START Dataset section

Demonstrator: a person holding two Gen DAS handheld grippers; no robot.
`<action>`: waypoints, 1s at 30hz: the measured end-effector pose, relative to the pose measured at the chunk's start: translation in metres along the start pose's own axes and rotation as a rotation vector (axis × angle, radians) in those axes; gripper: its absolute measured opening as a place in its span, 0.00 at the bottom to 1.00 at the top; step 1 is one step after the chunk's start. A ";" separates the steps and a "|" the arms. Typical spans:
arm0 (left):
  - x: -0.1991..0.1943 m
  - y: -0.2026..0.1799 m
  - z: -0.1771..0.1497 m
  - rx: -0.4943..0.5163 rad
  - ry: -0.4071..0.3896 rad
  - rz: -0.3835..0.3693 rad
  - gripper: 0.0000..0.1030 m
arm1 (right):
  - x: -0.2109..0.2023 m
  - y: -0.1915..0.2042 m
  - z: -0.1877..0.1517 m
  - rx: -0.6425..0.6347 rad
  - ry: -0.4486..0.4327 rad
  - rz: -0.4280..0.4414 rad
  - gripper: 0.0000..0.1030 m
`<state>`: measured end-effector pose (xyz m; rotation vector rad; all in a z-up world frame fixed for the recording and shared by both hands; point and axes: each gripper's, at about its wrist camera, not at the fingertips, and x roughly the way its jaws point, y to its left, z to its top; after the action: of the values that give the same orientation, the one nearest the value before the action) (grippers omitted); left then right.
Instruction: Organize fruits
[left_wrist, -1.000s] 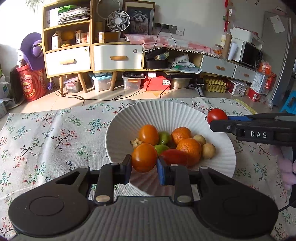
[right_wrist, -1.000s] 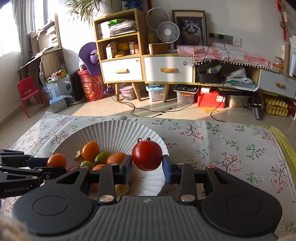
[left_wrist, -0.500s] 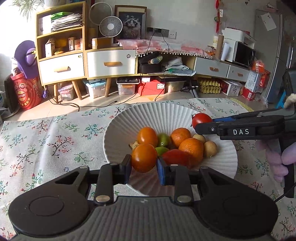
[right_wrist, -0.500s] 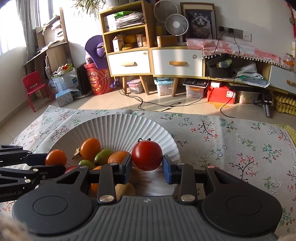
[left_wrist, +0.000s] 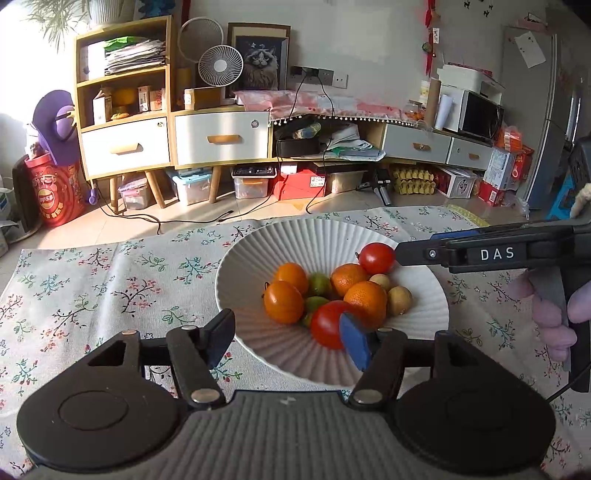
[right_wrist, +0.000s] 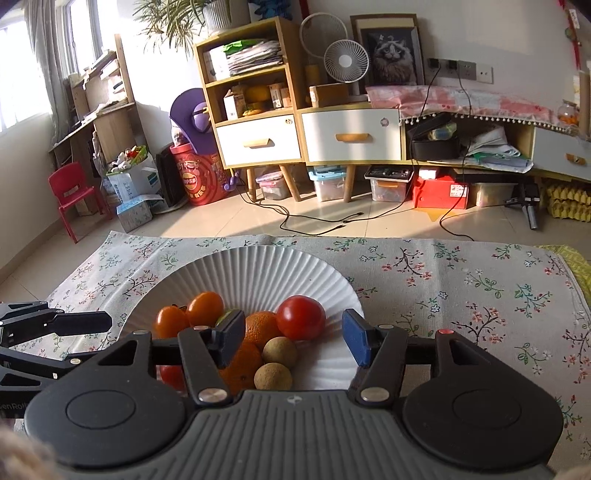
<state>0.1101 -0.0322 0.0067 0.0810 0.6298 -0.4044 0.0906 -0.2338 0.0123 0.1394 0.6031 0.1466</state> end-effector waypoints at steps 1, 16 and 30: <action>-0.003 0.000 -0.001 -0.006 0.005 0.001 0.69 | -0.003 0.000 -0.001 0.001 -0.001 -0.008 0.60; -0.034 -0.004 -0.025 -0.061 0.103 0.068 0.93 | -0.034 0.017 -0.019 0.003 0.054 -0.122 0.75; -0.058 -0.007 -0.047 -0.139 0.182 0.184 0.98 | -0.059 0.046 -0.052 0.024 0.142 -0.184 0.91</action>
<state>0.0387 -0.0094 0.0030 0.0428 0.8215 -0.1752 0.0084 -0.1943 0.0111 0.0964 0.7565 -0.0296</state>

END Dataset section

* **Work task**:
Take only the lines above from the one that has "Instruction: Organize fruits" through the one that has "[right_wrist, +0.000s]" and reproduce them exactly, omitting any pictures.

* **Answer to this problem**:
Instruction: Organize fruits
[left_wrist, -1.000s] 
[right_wrist, -1.000s] 
[left_wrist, -0.500s] 
[right_wrist, -0.500s] 
[left_wrist, +0.000s] 
[right_wrist, +0.000s] 

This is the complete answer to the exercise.